Guidance is the first difference. The torpedo needs some way to correct for waves and currents, while the rocket just needs to hold the direction and correct for wind. That's pretty relevant in complexity, especially as we don't have miniaturized electronics available.
The engine is probably nearly the same, but needs maybe a bit more complex engines for the rocket as it cannot use a rudder like the torpedo.
The body is for the torpedo an analogon to a boat, for the rocket to a plane. Needs to be airtight for the torpedo.
To sum up: The rocket needs less complicated tech due to easier guidance. The actual new technology is the rocket engine used for both.
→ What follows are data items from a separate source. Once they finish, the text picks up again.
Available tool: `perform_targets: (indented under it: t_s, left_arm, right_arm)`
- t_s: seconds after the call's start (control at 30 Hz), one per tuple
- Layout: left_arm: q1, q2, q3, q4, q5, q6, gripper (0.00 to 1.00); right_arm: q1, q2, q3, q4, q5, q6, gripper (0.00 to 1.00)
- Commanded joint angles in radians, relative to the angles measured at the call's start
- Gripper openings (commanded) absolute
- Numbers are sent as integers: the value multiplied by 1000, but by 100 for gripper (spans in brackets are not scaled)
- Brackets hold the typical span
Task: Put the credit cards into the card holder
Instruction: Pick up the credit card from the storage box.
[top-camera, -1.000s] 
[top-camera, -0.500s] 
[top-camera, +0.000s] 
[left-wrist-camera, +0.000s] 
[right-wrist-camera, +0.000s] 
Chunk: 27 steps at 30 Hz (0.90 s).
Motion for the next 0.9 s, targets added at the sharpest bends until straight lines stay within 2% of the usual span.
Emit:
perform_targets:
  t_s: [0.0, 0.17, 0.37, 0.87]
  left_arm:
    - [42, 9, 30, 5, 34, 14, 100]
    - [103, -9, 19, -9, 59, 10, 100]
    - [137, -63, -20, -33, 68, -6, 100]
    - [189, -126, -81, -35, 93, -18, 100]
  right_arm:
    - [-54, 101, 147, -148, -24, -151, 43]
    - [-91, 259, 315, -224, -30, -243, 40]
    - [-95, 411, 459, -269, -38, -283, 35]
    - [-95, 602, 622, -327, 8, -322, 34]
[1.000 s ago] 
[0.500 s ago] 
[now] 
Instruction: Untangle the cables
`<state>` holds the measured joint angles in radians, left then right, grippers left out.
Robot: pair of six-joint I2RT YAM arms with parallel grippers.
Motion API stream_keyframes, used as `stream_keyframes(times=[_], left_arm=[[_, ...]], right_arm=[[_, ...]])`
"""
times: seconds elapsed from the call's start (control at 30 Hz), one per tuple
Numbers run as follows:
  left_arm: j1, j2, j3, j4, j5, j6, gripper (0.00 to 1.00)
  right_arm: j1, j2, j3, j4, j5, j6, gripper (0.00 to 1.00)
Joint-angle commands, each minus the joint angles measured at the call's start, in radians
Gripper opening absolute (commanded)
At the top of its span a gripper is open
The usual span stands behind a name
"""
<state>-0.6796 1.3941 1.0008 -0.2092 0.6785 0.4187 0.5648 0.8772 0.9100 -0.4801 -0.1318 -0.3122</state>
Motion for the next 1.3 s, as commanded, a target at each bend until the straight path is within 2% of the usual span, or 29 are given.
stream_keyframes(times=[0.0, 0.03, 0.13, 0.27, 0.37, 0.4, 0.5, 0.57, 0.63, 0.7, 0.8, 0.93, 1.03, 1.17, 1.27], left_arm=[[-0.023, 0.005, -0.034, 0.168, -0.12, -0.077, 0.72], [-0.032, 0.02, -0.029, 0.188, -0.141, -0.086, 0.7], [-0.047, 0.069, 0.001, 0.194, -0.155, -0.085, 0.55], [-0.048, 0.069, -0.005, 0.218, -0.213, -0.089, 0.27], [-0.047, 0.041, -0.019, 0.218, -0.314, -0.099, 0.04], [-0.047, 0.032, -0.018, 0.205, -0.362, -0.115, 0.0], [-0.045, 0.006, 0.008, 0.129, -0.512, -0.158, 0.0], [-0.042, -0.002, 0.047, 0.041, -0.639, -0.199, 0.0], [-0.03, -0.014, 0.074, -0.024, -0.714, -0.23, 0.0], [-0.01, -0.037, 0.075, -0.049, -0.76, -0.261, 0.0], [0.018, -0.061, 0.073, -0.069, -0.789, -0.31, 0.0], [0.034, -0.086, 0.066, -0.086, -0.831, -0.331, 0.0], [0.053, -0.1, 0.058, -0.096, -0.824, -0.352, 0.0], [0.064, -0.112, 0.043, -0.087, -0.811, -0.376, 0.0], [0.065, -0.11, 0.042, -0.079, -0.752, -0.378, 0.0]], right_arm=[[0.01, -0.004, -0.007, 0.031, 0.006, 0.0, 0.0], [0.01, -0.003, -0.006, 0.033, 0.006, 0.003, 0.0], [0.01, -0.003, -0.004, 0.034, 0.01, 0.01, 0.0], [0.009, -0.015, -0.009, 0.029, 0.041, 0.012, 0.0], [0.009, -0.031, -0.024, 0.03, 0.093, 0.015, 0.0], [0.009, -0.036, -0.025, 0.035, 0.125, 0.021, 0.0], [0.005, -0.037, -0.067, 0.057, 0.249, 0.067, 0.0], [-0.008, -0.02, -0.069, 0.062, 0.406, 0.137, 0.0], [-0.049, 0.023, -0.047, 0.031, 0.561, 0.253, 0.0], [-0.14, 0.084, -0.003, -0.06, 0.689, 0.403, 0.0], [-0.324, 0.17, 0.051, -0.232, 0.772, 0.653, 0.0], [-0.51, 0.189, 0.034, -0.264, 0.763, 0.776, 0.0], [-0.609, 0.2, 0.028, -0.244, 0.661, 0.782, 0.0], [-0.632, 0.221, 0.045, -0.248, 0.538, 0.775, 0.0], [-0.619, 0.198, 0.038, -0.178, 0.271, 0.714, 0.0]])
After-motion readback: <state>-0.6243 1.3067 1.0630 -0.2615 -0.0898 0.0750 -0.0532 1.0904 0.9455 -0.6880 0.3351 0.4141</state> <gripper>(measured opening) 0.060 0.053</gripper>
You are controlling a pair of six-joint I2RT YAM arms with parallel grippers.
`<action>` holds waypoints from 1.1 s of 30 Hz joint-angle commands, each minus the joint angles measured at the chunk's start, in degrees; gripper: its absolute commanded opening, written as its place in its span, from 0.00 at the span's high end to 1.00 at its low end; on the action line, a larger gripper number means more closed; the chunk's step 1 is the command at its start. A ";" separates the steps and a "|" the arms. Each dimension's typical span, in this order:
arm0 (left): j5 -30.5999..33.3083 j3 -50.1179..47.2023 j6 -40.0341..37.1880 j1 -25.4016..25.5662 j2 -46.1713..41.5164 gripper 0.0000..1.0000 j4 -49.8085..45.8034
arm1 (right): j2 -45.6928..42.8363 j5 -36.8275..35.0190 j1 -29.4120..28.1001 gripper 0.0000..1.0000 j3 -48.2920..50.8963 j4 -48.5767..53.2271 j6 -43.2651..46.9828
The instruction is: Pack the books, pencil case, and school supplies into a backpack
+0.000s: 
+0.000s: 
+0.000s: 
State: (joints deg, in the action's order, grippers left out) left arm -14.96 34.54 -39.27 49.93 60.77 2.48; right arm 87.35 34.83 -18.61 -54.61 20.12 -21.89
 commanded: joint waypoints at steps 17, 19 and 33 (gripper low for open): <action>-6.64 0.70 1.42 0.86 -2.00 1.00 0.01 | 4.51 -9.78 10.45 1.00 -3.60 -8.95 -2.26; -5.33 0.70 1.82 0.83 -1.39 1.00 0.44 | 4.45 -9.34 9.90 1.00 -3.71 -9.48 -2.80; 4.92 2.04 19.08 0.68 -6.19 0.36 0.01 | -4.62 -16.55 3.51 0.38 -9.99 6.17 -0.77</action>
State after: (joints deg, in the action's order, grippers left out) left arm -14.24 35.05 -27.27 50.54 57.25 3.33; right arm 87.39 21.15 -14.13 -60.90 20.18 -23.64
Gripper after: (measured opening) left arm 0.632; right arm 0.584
The torpedo requires calm seas, or it will go off course due to the waves (the few moments I've seen from the show, they tested it in a pool against a target less than 250m away - far from ocean). Plus, such a torpedo will not be airdroppable.
For the experience: We have experience with both boats (including fast ones) and why do we require more specifically from that project? It's a proof-of-concept for rocket technology.
long post about subs.
Huh. That happens when you start pulling numbers from somewhere. You're right.
An addition for snorkeling: Yes, just for recharging batteries. But even that is very useful against air searches. Our situation is, I think, similar in respect to air cover as the Bay of Biscay. That is, under air attack thread.
How about: The Swordfish class submarine: Four torpedo tubes with spares (2-3 per tube), a high underwater speed and a diving depth of over a hundred metres. Design it only to be used submerged, with a snorkel. No deck gun. I do not care about the overwater speed.
Posts about engineer shuffling:
At the moment, we have one specialized team, increasing next round to two. One guns, one aero. I would generally assign teams as such, without reshuffling:
Alpha: Big, undefined projects. Will design tanks, and everything that we need that turn as big projects.
Beta: Train for Naval
Delta: design a plane-related thing per turn.
Gamma: Guns. Design uhm, guns.
Eta: Smaller projects.
The main difference is to keep Alpha undefined for speciality until needed, and keep all aero-specialists together, as they only use something when they design for their speciality.
I like keeping Alpha unspecialized, so we have a design team for doing multiple things. I dislike training an armoured vehicle team, as we currently have no need for designing one armoured vehicle per turn - and that's exactly what specializing a team means.
I do like adding a manufacturing specialist to each team, though. Next round training idea?